Dance Artists Jasmine Hearn, Amy O’Neal, Deneane Richburg Join NCCAkron Creative Administration Program
The National Center for Choreography – Akron (NCCAkron) welcomes the sixth cohort of their Creative Administration Research (CAR) program. The artists of this new cohort are Jasmine Hearn (Houston, TX), Amy O’Neal (Los Angeles, CA/Seattle, WA), and Deneane Richburg (St Paul, MN).
The Creative Administration Research program supports U.S. dance artists and challenges the field to think beyond the boundaries of known, traditional models and “best practices.” NCCAkron has built a think tank of Artists and Thought Partners across 19 states to do this work. With continued support from the Mellon Foundation, NCCAkron welcomes these three new teams to the program this year.
Since 2020, the program has initiated six cohorts across the U.S. CAR Artists and Thought Partners participate in intensive virtual Investigative Retreats designed to reflect on their body of work, examine chronic pain points across operations, and imagine multiple ways forward. This new cohort will make 25 CAR Artist Teams to date.
Jasmine Hearn (Houston, TX) is an interdisciplinary artist, teacher, doula, performer, and organizer. Amy O’Neal (Los Angeles, CA/Seattle, WA) is a dancer, choreographer, curator, and dance educator merging contemporary and street dance to challenge notions of race, gender, and the sampling nature of innovation. Deneane Richburg (St Paul, MN) is the founder/Artistic Director of Brownbody and a former competitive figure skater, whose work combines dance, theater, and movement forms from the African Diaspora to produce unique site-specific pieces that challenge the dominant visions of who or what kinds of movement belong on the ice.
“We are constantly humbled with each pool of applicants for this program,” says NCCAkron Executive/Artistic Director Christy Bolingbroke. “The response affirms the interest and demand for what Creative Administration Research has to offer — to better understand and interrogate how the business of dance gets done so we can imagine the next chapter of dancemaking.”
New CAR Artist Deneane Richburg remarks, “In my view creative administration means addressing the dichotomy between an efficiency-based way of being which is really encouraged in the U.S., and alternative values that prioritize moving with intention and creating the space we as humans and artists need to play, explore, and research.”
Jasmine Hearn expands, “Without efficiently managing the behind-the-scenes labor and rooting this work in care, I won’t be able to grow nor last.”
And Amy O’Neal explains, “CAR means working to dismantle hierarchies and systems of power to create new ways that empower all of us to work together with reciprocity and depth.

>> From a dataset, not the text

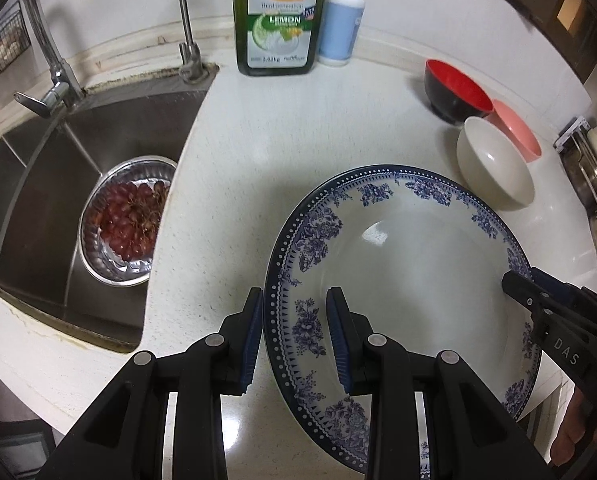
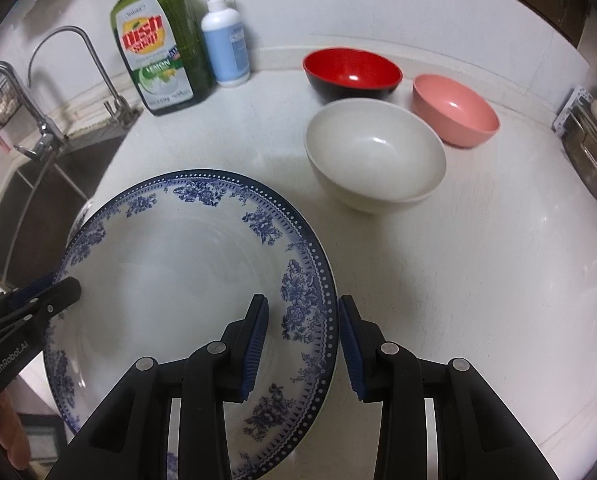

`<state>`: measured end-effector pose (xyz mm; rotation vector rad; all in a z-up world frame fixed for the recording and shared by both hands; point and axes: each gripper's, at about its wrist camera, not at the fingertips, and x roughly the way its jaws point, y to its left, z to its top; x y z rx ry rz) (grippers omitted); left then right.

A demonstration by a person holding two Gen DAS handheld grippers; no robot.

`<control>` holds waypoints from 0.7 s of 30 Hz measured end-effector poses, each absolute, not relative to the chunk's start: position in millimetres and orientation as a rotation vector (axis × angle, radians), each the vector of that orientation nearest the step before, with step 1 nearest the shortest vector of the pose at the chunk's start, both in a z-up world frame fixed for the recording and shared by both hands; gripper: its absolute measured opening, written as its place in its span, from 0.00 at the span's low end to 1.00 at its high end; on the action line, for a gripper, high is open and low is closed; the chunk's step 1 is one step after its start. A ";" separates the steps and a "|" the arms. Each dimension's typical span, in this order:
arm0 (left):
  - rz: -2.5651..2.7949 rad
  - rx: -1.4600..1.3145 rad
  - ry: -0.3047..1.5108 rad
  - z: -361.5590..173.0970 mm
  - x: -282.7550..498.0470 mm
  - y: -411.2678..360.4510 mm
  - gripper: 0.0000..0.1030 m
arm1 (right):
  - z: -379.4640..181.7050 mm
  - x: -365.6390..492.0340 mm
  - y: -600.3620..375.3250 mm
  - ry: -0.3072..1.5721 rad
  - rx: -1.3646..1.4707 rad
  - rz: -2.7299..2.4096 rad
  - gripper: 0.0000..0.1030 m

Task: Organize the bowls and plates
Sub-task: 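Lower the plate onto the lime-green plate and open both grippers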

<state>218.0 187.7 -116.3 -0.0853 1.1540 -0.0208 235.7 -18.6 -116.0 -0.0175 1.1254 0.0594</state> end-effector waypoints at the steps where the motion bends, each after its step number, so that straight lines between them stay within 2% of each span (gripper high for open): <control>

CAR means making sure that our dance ecology survives and thrives because it is deeply important to our society.”
All Artists will be paired with a Thought Partner — an artist, administrator, or other thinker, identified from NCCAkron’s national community and curated based on their background and skill sets. Thought Partners are identified through the CAR Work-in-Process (WiP) — a series of small group discussions by nomination and invitation with arts administrators, artists, funders, and presenters to discuss current dance business models and the potential around the program. Since 2020, NCCAkron has brought together and cultivated 80 thinkers and leaders across the arts sector.
Over the next year, Artists and Thought Partners will engage in Investigative Retreats (intensive periods of exploration) to identify administrative experiments that support their artistic practices.